**EXERCISE:** State the number of lines with "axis" in the listing, leaving out everything else.

═══ DATASET RECORDS

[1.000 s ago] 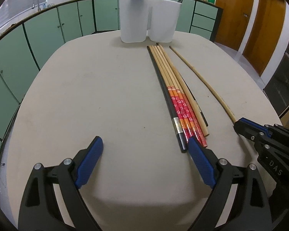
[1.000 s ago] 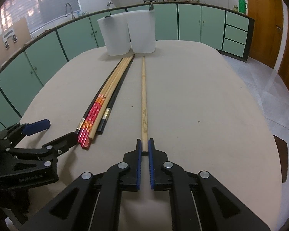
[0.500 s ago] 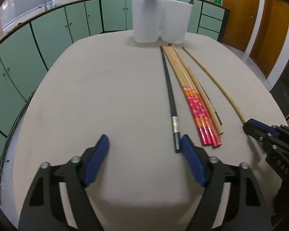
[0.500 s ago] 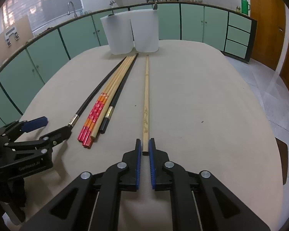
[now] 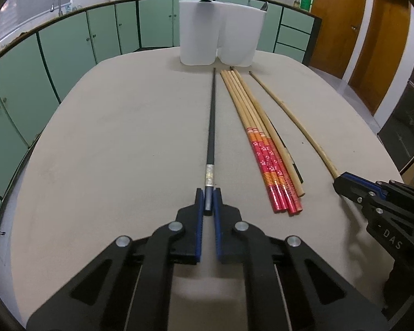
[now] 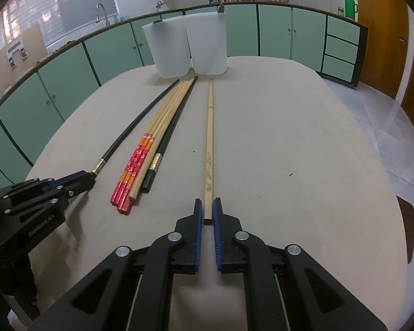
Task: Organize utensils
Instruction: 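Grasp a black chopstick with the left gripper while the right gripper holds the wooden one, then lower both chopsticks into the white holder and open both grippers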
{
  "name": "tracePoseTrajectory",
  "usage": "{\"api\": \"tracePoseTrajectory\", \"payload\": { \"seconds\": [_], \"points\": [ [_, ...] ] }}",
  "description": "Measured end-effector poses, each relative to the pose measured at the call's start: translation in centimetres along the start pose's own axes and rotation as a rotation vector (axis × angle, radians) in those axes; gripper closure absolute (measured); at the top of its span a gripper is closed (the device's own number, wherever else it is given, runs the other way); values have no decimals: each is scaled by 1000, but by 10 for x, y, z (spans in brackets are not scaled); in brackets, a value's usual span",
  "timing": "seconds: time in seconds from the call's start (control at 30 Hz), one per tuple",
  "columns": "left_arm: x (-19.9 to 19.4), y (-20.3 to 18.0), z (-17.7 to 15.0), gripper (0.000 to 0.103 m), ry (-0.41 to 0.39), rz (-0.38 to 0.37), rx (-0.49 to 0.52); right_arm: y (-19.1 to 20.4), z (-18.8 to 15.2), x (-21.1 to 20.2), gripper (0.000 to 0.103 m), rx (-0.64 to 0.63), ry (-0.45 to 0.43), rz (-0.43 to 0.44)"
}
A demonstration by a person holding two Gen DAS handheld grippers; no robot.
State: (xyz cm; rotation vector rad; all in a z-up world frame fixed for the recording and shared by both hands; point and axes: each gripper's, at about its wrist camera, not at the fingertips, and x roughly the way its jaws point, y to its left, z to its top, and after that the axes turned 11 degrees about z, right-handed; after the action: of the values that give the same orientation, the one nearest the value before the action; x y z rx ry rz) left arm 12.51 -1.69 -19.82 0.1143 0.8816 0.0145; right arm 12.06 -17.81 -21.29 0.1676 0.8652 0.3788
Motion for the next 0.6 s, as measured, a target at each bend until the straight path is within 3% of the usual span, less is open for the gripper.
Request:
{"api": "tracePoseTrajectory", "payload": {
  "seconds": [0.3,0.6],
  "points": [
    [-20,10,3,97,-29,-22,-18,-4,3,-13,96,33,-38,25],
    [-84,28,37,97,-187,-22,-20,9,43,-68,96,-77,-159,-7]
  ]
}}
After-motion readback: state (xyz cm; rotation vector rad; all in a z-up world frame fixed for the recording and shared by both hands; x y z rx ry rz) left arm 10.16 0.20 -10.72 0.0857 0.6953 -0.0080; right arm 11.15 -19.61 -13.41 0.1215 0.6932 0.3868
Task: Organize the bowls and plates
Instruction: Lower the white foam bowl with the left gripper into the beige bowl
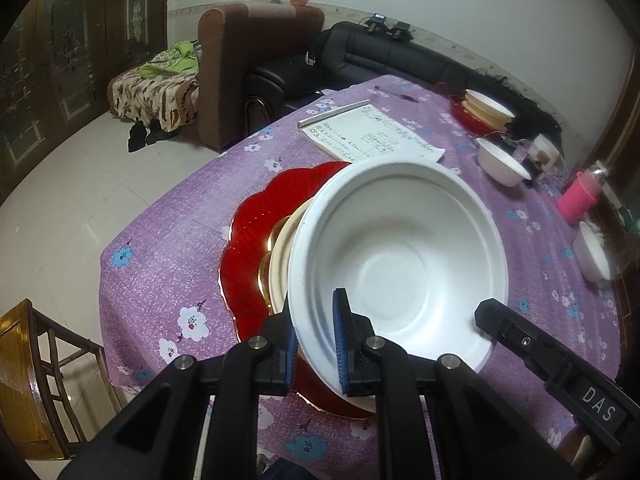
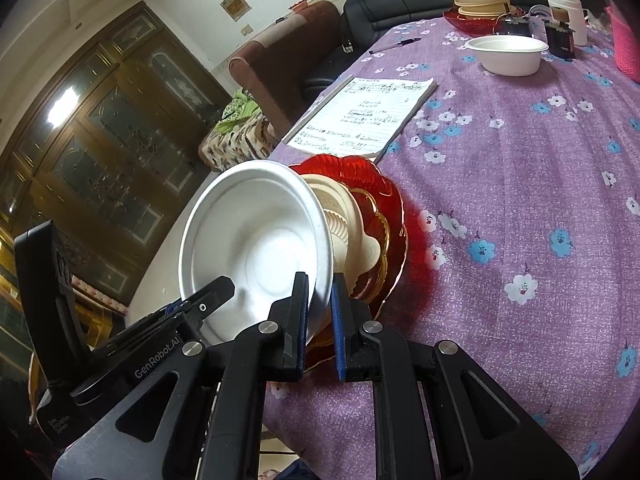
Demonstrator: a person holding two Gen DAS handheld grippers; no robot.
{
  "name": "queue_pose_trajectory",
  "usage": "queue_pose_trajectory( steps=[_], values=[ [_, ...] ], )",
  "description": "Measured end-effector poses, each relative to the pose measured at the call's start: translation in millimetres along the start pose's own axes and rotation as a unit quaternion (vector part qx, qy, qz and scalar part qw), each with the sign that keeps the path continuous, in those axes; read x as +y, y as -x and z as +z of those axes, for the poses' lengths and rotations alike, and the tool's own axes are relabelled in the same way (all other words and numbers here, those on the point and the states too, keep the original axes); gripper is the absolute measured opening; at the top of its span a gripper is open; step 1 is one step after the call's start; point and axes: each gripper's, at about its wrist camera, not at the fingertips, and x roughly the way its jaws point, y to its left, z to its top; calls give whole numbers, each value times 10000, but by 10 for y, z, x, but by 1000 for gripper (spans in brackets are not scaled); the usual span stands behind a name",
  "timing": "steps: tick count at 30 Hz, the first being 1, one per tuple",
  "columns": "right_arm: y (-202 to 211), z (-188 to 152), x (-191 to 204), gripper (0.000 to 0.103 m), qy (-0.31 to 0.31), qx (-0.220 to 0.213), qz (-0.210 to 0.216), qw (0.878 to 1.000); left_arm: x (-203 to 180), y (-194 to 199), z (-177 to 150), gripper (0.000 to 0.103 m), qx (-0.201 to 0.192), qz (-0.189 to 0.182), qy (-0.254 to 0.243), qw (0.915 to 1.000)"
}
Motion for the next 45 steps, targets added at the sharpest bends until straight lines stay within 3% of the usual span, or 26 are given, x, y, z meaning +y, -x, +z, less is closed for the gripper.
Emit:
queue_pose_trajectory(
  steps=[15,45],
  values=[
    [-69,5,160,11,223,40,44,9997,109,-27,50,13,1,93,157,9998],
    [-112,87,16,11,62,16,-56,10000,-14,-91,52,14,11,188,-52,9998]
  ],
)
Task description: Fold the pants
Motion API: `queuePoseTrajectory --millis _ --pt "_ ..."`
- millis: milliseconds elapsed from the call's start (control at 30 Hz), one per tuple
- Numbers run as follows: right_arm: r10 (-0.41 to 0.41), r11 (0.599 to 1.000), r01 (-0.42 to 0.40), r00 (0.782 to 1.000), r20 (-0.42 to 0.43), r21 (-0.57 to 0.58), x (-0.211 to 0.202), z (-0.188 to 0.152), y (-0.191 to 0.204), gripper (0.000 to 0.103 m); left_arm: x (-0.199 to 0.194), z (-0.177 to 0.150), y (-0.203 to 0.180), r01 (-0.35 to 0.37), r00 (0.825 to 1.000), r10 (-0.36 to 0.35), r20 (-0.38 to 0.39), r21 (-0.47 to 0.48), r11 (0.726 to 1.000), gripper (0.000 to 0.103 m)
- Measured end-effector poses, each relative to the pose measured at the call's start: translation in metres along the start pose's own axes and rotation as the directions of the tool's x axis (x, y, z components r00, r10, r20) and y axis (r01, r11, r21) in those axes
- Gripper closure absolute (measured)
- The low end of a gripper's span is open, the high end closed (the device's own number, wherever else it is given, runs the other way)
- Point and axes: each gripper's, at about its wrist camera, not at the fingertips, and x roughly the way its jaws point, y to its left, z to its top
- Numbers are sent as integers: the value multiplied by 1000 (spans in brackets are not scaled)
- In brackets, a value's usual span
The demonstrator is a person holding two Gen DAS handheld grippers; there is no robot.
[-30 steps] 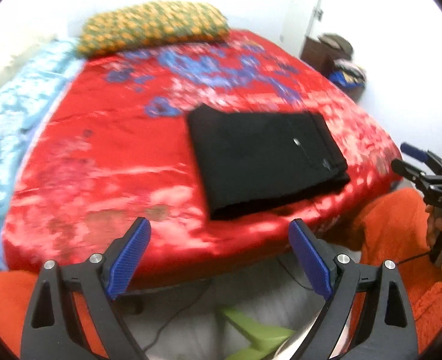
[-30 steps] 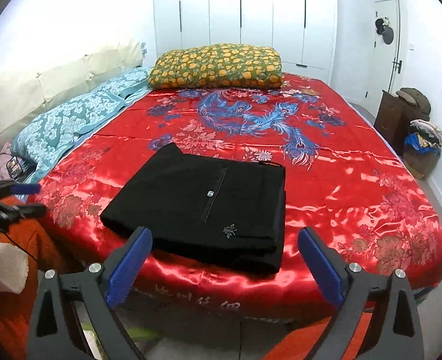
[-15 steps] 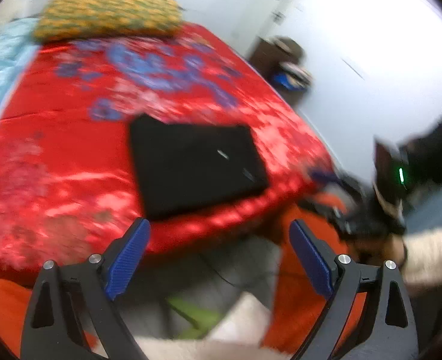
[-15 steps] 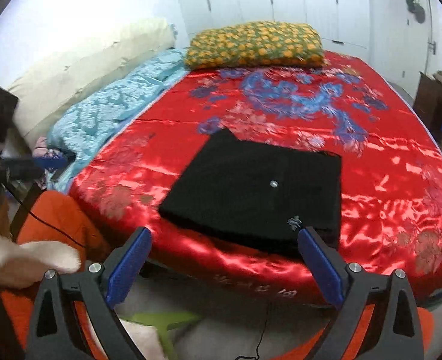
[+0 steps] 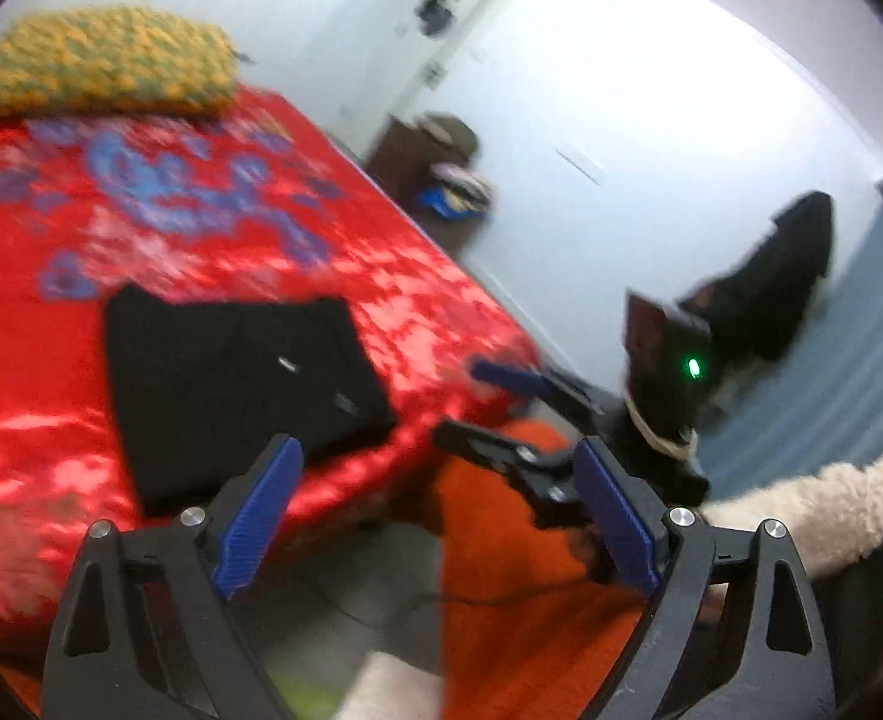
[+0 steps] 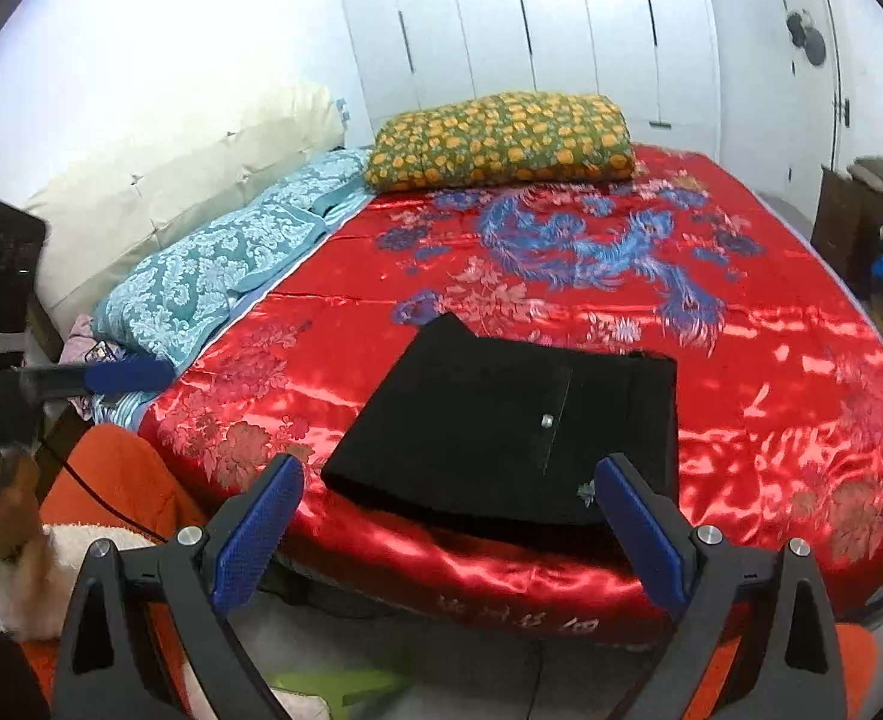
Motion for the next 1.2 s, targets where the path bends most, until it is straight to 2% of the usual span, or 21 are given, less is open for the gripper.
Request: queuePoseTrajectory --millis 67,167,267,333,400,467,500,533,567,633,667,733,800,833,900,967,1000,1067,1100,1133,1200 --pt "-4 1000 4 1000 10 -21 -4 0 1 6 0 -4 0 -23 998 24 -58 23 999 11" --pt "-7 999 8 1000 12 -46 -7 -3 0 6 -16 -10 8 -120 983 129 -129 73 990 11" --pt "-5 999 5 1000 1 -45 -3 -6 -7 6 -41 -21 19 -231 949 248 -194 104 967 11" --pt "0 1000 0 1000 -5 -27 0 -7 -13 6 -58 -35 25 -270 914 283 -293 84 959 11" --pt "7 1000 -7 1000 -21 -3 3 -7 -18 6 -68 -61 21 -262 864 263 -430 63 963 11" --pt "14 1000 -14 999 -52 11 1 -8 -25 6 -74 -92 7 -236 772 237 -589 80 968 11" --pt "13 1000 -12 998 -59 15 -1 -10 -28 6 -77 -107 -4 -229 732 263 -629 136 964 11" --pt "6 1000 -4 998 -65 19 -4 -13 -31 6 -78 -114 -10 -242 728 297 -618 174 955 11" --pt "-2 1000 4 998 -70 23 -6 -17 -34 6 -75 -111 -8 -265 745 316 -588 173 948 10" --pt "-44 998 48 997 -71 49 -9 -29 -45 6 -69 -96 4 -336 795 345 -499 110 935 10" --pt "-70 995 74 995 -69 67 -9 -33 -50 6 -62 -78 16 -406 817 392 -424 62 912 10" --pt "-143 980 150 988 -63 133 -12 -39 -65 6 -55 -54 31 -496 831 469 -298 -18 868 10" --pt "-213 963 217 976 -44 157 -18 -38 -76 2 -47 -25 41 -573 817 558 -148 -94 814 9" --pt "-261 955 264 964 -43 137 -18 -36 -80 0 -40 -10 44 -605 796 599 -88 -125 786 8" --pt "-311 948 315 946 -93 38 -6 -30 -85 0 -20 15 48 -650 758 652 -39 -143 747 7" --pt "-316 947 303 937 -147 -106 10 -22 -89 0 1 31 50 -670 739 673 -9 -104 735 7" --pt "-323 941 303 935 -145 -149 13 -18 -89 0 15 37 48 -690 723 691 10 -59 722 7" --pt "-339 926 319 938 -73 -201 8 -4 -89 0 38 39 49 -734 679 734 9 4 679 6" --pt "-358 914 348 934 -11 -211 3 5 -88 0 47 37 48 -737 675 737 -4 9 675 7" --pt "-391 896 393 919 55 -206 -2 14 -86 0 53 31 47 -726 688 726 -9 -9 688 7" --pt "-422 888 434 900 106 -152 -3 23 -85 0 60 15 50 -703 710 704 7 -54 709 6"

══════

**TASK RESPONSE:** 2